▶ Exercise data
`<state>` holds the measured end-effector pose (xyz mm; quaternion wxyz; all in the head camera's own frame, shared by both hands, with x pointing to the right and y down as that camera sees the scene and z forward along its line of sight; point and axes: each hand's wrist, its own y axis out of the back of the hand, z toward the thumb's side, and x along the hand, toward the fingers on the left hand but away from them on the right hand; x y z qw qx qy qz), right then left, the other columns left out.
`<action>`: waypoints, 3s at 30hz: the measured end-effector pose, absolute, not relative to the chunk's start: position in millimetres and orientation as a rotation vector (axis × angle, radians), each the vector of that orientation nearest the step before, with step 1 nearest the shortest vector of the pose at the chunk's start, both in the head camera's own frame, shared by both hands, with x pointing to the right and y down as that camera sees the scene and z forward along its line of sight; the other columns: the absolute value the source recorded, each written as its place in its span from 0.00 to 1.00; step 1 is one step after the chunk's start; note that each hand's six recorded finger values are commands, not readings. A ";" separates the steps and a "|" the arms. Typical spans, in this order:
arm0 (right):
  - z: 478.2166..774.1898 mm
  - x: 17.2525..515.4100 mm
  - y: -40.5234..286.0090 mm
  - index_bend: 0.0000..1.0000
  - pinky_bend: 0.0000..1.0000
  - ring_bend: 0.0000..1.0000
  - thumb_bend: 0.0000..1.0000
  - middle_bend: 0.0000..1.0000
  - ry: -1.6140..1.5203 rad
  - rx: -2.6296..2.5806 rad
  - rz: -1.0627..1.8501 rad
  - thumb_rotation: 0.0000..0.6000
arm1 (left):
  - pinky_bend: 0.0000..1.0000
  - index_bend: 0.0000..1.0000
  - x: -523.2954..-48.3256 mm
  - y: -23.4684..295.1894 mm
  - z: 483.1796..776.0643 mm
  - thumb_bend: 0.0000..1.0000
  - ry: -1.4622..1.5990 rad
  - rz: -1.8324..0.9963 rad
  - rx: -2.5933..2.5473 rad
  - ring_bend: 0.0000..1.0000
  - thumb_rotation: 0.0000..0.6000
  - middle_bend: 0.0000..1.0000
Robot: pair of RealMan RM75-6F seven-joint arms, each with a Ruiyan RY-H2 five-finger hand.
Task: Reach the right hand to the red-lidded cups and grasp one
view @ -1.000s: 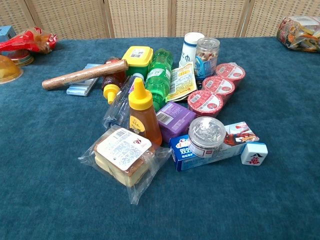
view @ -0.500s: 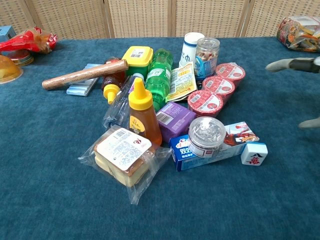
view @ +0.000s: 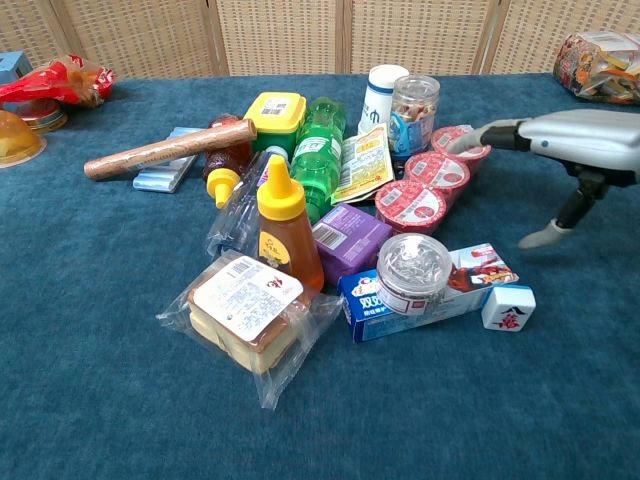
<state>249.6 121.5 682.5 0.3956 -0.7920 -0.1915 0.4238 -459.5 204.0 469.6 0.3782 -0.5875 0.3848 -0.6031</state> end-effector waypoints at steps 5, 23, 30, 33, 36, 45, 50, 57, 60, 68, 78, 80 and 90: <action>684.8 235.4 114.0 0.09 0.00 0.00 0.00 0.08 -0.463 -2.014 1.050 1.00 | 0.00 0.10 -463.8 202.9 473.8 0.01 0.981 -1.564 -1.491 0.00 1.00 0.00; 701.8 192.3 108.8 0.09 0.00 0.00 0.00 0.09 -0.337 -2.007 0.999 1.00 | 0.00 0.10 -466.9 201.8 476.5 0.01 0.981 -1.578 -1.484 0.00 1.00 0.00; 709.2 194.4 108.6 0.09 0.00 0.00 0.00 0.09 -0.325 -2.001 1.026 1.00 | 0.00 0.10 -466.5 201.9 475.8 0.01 0.982 -1.576 -1.485 0.00 1.00 0.00; 710.4 196.7 105.9 0.10 0.00 0.00 0.00 0.11 -0.339 -2.003 1.036 1.00 | 0.00 0.10 -466.7 202.1 475.8 0.01 0.980 -1.578 -1.483 0.00 1.00 0.00; 710.3 199.0 105.4 0.13 0.05 0.00 0.00 0.19 -0.341 -1.999 1.037 1.00 | 0.00 0.10 -466.5 202.2 476.4 0.01 0.980 -1.579 -1.484 0.00 1.00 0.00; 706.7 205.1 113.0 0.47 0.45 0.30 0.00 0.55 -0.347 -2.028 1.010 1.00 | 0.00 0.10 -464.0 202.8 476.2 0.01 0.977 -1.572 -1.488 0.00 1.00 0.00; 701.1 208.8 112.4 0.50 0.51 0.35 0.00 0.58 -0.375 -2.040 1.001 1.00 | 0.00 0.10 -463.4 202.8 474.9 0.01 0.980 -1.568 -1.486 0.00 1.00 0.00; 681.8 223.9 104.9 0.50 0.51 0.35 0.00 0.59 -0.435 -2.018 1.003 1.00 | 0.00 0.10 -461.8 203.5 476.2 0.01 0.974 -1.566 -1.498 0.00 1.00 0.00; 670.4 228.3 101.4 0.50 0.51 0.35 0.00 0.59 -0.459 -2.003 0.999 1.00 | 0.00 0.10 -461.0 203.6 476.7 0.01 0.974 -1.564 -1.503 0.00 1.00 0.00; 640.1 232.0 92.0 0.50 0.51 0.35 0.00 0.59 -0.521 -1.967 0.988 1.00 | 0.00 0.10 -457.9 204.2 476.5 0.01 0.974 -1.553 -1.518 0.00 1.00 0.00; 606.0 215.2 83.5 0.50 0.51 0.35 0.00 0.59 -0.552 -1.936 0.945 1.00 | 0.00 0.10 -458.9 203.6 474.2 0.01 0.984 -1.546 -1.524 0.00 1.00 0.00; 600.2 210.4 82.0 0.50 0.51 0.35 0.00 0.59 -0.553 -1.931 0.934 1.00 | 0.00 0.10 -458.8 203.7 474.0 0.01 0.984 -1.544 -1.527 0.00 1.00 0.00; 572.5 192.1 73.4 0.50 0.51 0.35 0.00 0.59 -0.565 -1.894 0.890 1.00 | 0.00 0.10 -458.1 204.1 472.9 0.01 0.983 -1.538 -1.536 0.00 1.00 0.00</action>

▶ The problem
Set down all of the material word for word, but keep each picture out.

▶ Answer section
`<state>` holds the measured end-effector pose (xyz mm; quaternion wxyz; all in the head camera's own frame, shared by both hands, with x pointing to the right and y down as that camera sees the scene and z forward along its line of sight; point and axes: each hand's wrist, its own y axis out of the back of the hand, z toward the thumb's side, and x along the hand, toward the fingers on the left hand but away from them on the right hand; x y z qw qx qy qz), right then left, the other columns left out.
`<action>`: waypoints, 3s at 30hz: the measured end-effector pose, absolute, not relative to the chunk's start: position in millimetres and orientation as a rotation vector (axis × angle, radians), each the vector of that orientation nearest the step before, with step 1 nearest the shortest vector of the pose at the chunk's start, both in the head camera's own frame, shared by both hands, with x pointing to the right and y down as that camera sees the scene and z forward along its line of sight; the other columns: the absolute value the source recorded, each written as its place in its span from 0.00 to 1.00; step 1 is one step after the chunk's start; note that each hand's six recorded finger values are commands, not readings. A ";" separates the steps and a "|" the arms. Typical spans, in this order:
arm0 (right):
  - z: 478.2166..774.1898 mm
  - x: 17.2525..515.4100 mm
  - y: -40.5234..286.0090 mm
  - index_bend: 0.0000..1.0000
  - pinky_bend: 0.0000..1.0000
  - ring_bend: 0.0000..1.0000
  - thumb_bend: 0.0000..1.0000
  - middle_bend: 0.0000..1.0000
  - ry: -1.6140..1.5203 rad
  - rx: -2.6296..2.5806 rad
  - rz: -1.0627..1.8501 rad
  - thumb_rotation: 0.0000..0.6000
arm1 (left):
  - pinky_bend: 0.0000..1.0000
  - index_bend: 0.0000..1.0000
  - x: -523.2954..-48.3256 mm
  - y: -23.4684..295.1894 mm
  - z: 483.1796..776.0643 mm
  - thumb_bend: 0.0000..1.0000
  - ry: -1.4622..1.5990 rad
  - rz: -1.8324..0.9963 rad
  - rx: -2.5933..2.5473 rad
  - ring_bend: 0.0000..1.0000
  - thumb_rotation: 0.0000..0.6000
  - middle_bend: 0.0000..1.0000
Robot: pair of RealMan RM75-6F seven-joint arms, each with a Ruiyan RY-H2 five-finger hand.
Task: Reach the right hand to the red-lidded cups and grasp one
view @ -1.000s: 
view @ -0.500s: 
view @ +0.000s: 
<state>249.6 121.5 682.5 0.3956 -0.7920 -0.1915 0.4238 -459.5 204.0 469.6 0.3782 -0.5875 0.3848 -0.6031</state> end-effector waypoints at steps 5, 23, 30, 33, 36, 45, 50, 57, 60, 68, 78, 80 and 90: <action>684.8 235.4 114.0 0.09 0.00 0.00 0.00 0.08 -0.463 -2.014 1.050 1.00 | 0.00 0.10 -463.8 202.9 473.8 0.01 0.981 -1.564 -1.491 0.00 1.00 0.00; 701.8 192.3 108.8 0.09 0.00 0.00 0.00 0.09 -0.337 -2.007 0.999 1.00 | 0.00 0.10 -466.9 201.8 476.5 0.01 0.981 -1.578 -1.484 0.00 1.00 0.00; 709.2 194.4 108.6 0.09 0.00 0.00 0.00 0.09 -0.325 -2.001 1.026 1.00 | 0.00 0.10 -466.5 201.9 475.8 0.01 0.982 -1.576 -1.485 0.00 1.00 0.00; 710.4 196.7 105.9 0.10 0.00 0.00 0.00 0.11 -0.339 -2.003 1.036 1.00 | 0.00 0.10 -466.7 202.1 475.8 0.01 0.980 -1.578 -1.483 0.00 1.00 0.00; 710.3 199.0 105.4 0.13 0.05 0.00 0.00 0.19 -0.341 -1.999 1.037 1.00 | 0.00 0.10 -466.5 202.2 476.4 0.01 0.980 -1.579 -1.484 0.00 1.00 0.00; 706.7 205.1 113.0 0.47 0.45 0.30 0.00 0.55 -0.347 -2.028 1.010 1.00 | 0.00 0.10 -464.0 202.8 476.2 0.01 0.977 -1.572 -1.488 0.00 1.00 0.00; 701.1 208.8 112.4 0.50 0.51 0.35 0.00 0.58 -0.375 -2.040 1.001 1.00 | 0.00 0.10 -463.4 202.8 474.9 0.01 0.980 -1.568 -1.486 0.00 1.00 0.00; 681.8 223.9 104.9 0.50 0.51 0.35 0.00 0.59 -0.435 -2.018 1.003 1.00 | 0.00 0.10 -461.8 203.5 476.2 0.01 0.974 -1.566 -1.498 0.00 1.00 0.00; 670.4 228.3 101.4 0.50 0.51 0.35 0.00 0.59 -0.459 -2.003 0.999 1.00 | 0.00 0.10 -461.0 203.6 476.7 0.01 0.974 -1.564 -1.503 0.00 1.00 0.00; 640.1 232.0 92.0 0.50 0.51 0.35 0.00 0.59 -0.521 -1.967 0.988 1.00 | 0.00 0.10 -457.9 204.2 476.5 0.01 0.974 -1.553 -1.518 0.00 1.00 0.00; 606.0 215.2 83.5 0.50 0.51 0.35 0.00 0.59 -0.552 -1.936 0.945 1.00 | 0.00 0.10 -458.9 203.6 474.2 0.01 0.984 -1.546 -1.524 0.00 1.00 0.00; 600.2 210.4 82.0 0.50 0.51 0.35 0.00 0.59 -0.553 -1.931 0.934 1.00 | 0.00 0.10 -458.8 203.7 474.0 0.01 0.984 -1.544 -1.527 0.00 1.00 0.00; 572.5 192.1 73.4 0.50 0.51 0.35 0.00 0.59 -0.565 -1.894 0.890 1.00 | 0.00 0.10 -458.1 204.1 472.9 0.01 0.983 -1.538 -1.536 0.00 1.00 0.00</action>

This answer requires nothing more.